>>
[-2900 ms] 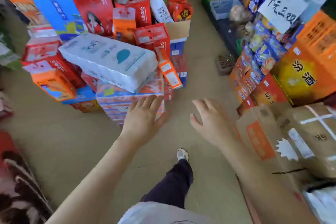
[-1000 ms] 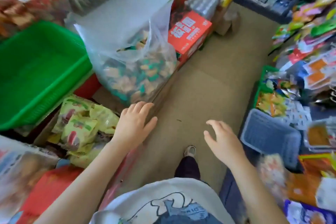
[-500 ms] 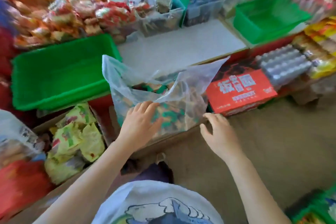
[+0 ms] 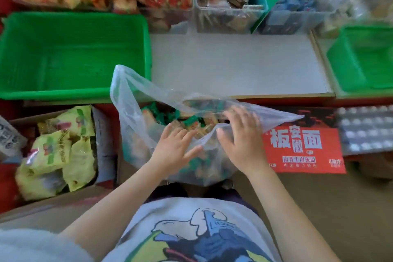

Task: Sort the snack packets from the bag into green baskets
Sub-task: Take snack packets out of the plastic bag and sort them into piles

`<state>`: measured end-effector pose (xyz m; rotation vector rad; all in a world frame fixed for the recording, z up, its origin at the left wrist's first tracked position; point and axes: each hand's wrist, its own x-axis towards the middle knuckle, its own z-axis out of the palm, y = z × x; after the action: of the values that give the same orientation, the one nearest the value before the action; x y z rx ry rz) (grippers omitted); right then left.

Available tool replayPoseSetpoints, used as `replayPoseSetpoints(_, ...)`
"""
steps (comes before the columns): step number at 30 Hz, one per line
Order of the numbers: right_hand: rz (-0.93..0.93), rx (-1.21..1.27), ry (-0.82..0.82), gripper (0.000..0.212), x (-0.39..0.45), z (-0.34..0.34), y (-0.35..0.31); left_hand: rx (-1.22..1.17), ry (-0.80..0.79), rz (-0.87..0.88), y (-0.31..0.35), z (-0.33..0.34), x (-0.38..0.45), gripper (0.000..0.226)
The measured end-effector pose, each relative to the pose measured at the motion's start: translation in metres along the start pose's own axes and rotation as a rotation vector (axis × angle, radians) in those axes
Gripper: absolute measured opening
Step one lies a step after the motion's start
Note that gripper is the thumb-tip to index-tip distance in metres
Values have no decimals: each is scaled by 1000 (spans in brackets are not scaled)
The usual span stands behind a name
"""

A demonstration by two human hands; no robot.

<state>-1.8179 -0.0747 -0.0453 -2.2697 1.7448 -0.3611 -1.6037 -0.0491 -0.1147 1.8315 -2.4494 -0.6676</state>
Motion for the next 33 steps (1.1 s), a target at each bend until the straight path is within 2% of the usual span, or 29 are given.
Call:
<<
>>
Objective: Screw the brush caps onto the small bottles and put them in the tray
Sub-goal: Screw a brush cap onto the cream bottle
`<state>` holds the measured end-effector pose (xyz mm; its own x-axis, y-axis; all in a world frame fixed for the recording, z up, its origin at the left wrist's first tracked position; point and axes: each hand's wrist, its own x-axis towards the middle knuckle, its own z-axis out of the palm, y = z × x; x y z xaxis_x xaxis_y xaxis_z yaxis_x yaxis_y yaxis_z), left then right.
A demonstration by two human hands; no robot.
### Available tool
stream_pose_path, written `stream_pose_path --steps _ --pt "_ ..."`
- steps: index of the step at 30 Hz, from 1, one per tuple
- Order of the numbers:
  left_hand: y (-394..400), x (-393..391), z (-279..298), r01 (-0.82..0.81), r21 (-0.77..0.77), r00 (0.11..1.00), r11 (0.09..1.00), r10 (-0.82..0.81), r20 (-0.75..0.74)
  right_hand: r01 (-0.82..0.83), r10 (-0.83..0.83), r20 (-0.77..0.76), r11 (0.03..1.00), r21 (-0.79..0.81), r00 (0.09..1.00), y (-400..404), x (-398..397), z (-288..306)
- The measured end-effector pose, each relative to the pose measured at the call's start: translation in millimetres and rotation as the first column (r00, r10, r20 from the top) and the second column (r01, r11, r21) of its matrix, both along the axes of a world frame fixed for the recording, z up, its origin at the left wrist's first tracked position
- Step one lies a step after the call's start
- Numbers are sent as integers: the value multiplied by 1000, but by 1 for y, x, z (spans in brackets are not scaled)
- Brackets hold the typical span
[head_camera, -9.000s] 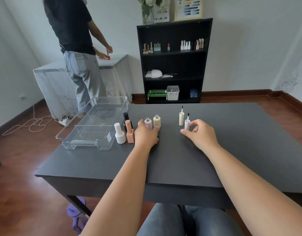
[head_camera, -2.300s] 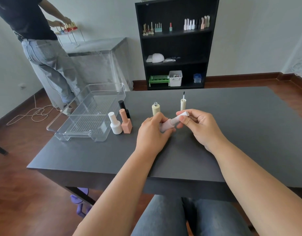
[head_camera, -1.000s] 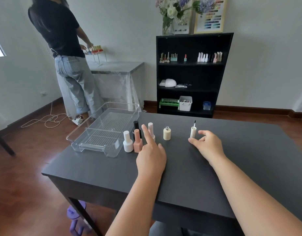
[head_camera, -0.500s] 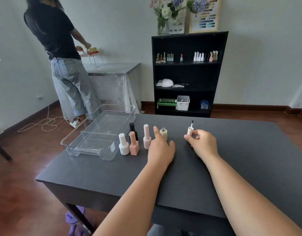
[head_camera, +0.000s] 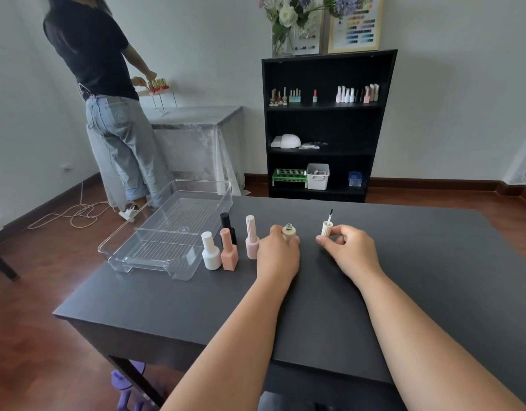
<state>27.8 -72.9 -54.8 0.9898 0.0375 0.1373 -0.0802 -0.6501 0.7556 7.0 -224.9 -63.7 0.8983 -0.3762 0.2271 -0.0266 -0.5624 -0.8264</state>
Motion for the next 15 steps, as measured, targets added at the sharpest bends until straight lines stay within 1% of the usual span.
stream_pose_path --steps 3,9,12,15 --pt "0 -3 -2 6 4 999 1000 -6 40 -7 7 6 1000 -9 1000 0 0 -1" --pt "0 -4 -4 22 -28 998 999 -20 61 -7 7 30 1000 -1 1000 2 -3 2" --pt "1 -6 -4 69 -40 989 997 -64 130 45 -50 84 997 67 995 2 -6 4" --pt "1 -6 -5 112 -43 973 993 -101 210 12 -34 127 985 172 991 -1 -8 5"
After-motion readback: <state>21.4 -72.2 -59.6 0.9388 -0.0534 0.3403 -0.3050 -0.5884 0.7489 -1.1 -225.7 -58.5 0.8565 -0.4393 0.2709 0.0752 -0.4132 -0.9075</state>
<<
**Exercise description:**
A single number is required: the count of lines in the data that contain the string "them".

**Reply:**
2